Home > Other > Meditations for Men Who Do Next to Nothing (and Would Like to Do Even Less) > Page 3
Meditations for Men Who Do Next to Nothing (and Would Like to Do Even Less) Page 3

by N. K. Peske

Samuel Johnson

  As I look back on my greatest adventures in life, I realize that most of them would never have happened had I stuck to the straight and narrow. Like the time I wandered into the Sail and Rail down by the freight yard, a real man’s kind of bar where your elbows stick to the tables and the smell of fine draft blends congenially with industrial disinfectant. And they don’t serve frozen daiquiris.

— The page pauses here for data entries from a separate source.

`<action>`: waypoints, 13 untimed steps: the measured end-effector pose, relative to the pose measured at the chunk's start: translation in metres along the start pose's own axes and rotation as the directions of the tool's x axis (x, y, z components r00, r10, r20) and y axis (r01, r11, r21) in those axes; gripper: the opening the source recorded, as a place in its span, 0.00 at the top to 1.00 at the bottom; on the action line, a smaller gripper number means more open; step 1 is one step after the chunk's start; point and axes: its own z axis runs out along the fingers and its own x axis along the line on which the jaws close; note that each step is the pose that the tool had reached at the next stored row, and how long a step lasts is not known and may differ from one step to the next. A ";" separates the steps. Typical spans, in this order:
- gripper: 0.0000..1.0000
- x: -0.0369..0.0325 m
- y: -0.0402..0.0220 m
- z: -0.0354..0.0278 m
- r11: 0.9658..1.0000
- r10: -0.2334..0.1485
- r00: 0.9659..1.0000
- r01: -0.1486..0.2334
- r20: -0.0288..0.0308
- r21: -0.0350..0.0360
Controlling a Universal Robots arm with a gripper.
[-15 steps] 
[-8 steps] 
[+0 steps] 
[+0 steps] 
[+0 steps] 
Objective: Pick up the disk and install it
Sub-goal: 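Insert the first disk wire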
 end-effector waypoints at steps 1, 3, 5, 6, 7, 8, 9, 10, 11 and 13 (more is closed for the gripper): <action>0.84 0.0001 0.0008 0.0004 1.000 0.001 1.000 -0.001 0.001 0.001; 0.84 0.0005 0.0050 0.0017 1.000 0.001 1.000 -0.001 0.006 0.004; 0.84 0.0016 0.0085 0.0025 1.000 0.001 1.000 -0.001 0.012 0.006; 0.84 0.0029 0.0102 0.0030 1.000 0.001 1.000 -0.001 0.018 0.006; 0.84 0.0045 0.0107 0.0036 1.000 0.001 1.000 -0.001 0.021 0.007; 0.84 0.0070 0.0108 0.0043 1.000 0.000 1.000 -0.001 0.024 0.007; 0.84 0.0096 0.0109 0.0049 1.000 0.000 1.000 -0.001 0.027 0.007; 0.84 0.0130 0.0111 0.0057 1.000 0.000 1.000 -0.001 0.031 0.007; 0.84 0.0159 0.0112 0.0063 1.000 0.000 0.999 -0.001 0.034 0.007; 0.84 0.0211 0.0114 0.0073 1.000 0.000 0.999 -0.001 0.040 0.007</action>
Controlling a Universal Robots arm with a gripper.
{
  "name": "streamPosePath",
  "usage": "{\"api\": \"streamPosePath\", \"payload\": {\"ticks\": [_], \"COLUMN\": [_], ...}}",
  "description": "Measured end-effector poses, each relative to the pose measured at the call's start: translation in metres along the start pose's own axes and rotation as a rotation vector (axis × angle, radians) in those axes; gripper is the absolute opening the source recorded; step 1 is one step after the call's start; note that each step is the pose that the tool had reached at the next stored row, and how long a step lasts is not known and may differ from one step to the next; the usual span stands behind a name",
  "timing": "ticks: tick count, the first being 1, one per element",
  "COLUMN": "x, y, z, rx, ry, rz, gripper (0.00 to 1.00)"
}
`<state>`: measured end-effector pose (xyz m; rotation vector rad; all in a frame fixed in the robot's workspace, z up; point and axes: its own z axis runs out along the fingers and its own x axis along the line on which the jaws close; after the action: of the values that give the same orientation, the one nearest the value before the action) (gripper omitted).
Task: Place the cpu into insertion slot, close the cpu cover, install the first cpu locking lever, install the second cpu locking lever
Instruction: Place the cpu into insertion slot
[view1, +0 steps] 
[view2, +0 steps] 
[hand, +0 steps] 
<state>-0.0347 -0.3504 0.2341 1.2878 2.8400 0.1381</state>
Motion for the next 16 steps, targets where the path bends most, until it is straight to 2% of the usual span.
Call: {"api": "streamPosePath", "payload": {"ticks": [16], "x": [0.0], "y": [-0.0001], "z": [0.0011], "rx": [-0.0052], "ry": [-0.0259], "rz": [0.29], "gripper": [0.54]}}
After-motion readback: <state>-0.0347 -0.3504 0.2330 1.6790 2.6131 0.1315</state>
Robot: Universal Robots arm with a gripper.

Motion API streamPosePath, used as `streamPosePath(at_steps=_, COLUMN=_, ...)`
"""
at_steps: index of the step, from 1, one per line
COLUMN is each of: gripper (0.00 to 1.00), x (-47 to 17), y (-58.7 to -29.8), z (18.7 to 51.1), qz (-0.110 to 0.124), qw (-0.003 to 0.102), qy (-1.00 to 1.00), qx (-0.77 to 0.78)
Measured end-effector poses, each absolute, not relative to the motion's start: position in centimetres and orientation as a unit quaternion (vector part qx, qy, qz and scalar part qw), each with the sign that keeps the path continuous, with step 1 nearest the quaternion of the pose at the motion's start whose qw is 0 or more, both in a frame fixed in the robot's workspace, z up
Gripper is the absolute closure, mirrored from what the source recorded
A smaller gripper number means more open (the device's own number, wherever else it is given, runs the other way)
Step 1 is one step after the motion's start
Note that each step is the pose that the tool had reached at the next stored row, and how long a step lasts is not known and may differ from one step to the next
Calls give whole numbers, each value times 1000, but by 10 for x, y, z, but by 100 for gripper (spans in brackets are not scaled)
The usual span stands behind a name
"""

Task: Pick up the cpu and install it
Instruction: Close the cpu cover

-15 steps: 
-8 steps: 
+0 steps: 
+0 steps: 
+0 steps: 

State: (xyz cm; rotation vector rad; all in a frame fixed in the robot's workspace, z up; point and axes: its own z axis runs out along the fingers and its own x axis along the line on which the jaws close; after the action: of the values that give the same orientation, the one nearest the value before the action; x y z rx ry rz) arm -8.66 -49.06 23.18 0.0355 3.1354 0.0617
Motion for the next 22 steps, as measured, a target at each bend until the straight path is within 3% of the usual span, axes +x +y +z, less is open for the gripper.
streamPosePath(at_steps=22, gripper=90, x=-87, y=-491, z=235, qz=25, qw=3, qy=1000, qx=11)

  I sat down next to an old salt who sucked down Wild Turkey like he was born with bourbon for blood, and after about the eighth round, he got kind of talkative. He told me about his stint as the owner of a Shanghai bordello, a profitable establishment very similar in style to the Sail and Rail, which had been financed for him by some guy named Vic the Throat. He never told me how Vic had earned his name. I was only on my fourth bourbon, and perhaps he deemed me unworthy. And I never did get the moral of the story, but he taught me a great card trick, which I use all the time at poker parties.

  Life is full of wonderful mysteries for those willing to check out the side streets. Just be sure to set your car alarm.

  BEING IN CHARGE

  It is a fine thing to command, even if it be only a herd of cattle.

  Miguel de Cervantes

  As born leaders, we think that we must do it all. How self-centered of us to think we are the only ones who can get it done and get it done right!

  Of course, I’m not talking about highly complex tasks calling for an expertise that only we can bring to bear on a particular project, like grilling burgers. I’m talking about jobs that we could delegate. Like hot dogs; it’s impossible to screw those up. I mean, they’re precooked.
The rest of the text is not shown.